» YOUR OBJECTIVE
Make an exact transcription of the data below.

----

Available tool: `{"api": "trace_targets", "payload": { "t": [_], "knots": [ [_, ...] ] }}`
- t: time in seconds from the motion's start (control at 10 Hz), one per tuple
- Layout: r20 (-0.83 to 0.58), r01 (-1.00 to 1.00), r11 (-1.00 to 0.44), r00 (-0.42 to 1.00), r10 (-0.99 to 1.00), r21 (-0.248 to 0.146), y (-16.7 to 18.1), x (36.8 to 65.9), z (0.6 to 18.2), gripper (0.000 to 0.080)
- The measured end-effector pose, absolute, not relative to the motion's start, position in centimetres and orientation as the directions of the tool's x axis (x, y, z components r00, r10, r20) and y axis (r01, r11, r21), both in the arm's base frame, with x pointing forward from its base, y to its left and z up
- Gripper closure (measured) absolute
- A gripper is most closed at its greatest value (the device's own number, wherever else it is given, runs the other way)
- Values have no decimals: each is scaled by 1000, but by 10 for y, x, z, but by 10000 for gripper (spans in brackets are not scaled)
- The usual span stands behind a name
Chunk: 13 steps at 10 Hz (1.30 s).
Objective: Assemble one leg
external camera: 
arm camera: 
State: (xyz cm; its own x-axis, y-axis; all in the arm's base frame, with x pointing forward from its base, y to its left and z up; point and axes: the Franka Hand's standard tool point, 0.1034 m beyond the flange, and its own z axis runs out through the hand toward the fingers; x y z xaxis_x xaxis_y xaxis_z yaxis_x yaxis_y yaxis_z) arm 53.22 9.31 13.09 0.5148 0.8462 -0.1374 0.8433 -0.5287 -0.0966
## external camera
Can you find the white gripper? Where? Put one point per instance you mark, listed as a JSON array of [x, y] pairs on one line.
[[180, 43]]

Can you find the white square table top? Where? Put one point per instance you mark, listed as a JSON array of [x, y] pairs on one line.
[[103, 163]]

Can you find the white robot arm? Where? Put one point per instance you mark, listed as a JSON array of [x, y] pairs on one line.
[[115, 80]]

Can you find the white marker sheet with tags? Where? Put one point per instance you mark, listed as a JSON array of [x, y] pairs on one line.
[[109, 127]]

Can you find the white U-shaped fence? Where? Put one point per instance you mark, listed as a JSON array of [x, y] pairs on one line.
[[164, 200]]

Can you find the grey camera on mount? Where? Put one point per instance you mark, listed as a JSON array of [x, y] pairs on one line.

----

» TASK ANSWER
Available tool: `{"api": "trace_targets", "payload": { "t": [_], "knots": [ [_, ...] ] }}`
- t: time in seconds from the motion's start (control at 10 Hz), one per tuple
- Layout: r20 (-0.83 to 0.58), r01 (-1.00 to 1.00), r11 (-1.00 to 0.44), r00 (-0.42 to 1.00), r10 (-0.99 to 1.00), r21 (-0.248 to 0.146), y (-16.7 to 18.1), x (36.8 to 65.9), z (0.6 to 18.2), gripper (0.000 to 0.080)
- The measured end-effector pose, absolute, not relative to the motion's start, position in centimetres and orientation as the directions of the tool's x axis (x, y, z components r00, r10, r20) and y axis (r01, r11, r21), both in the arm's base frame, with x pointing forward from its base, y to its left and z up
- Gripper closure (measured) absolute
- A gripper is most closed at its greatest value (the device's own number, wherever else it is given, runs the other way)
- Values have no decimals: each is scaled by 1000, but by 10 for y, x, z, but by 10000 for gripper (spans in brackets are not scaled)
- The usual span stands behind a name
Chunk: 13 steps at 10 Hz (1.30 s).
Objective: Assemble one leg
external camera: 
arm camera: 
State: (xyz cm; its own x-axis, y-axis; all in the arm's base frame, with x pointing forward from its base, y to its left and z up; point and axes: the Franka Hand's standard tool point, 0.1034 m beyond the flange, and its own z axis runs out through the hand toward the fingers; x y z xaxis_x xaxis_y xaxis_z yaxis_x yaxis_y yaxis_z) arm 53.22 9.31 13.09 0.5148 0.8462 -0.1374 0.8433 -0.5287 -0.0966
## external camera
Can you find the white gripper? Where? Put one point per instance you mark, listed as a JSON array of [x, y] pairs on one line.
[[180, 43]]

Can you find the white square table top? Where? Put one point per instance you mark, listed as a JSON array of [x, y] pairs on one line.
[[103, 163]]

Can you find the white robot arm? Where? Put one point per instance you mark, listed as a JSON array of [x, y] pairs on one line.
[[115, 80]]

Can you find the white marker sheet with tags? Where? Put one point per instance you mark, listed as a JSON array of [x, y] pairs on one line.
[[109, 127]]

Can you find the white U-shaped fence? Where? Put one point per instance you mark, listed as a JSON array of [x, y] pairs on one line.
[[164, 200]]

Can you find the grey camera on mount? Where? Put one point per instance you mark, listed as a JSON array of [x, y] pairs on one line.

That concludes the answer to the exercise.